■ Aim of the exercise: Search the data below for the string "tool" and copy all lines where it shows up.

+++

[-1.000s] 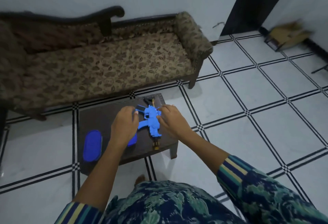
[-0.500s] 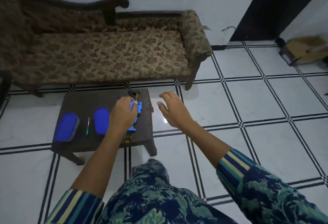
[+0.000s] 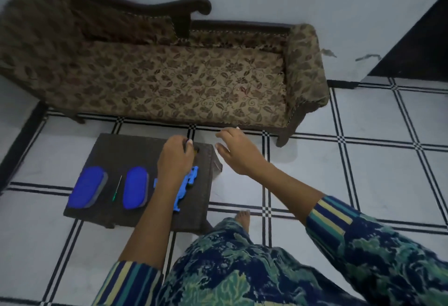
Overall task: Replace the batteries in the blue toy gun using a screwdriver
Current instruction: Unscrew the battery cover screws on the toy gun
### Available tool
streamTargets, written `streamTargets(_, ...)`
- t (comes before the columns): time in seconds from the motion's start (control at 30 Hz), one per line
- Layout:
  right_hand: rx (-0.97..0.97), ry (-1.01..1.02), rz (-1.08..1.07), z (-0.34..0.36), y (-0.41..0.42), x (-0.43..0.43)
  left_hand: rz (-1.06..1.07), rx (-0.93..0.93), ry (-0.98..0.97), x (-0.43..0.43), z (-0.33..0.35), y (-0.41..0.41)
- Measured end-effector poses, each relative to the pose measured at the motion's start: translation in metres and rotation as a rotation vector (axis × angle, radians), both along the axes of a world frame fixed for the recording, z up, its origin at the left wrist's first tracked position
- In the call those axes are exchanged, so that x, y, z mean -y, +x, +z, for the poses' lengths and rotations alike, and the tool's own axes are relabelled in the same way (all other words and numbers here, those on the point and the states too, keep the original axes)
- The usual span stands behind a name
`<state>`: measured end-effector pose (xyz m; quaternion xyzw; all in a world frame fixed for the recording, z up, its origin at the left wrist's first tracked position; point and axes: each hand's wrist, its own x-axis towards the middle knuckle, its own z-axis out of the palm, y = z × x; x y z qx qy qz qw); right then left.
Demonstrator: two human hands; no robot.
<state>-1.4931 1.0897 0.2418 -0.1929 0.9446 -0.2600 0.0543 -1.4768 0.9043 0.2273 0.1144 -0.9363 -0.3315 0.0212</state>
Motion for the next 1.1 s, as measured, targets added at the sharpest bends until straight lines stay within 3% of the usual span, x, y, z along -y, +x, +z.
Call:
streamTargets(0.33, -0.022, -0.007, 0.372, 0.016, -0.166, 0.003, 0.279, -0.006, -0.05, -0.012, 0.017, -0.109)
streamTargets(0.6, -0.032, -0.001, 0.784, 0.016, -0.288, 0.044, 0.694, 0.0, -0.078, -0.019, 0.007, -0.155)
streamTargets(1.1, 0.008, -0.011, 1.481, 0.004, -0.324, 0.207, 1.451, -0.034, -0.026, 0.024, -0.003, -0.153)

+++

■ The answer:
### Available tool
- In the call those axes are exchanged, so that x, y, z mean -y, +x, +z, for the poses' lengths and rotations alike, and the tool's own axes are relabelled in the same way (all other words and numbers here, those on the point and the states too, keep the original axes)

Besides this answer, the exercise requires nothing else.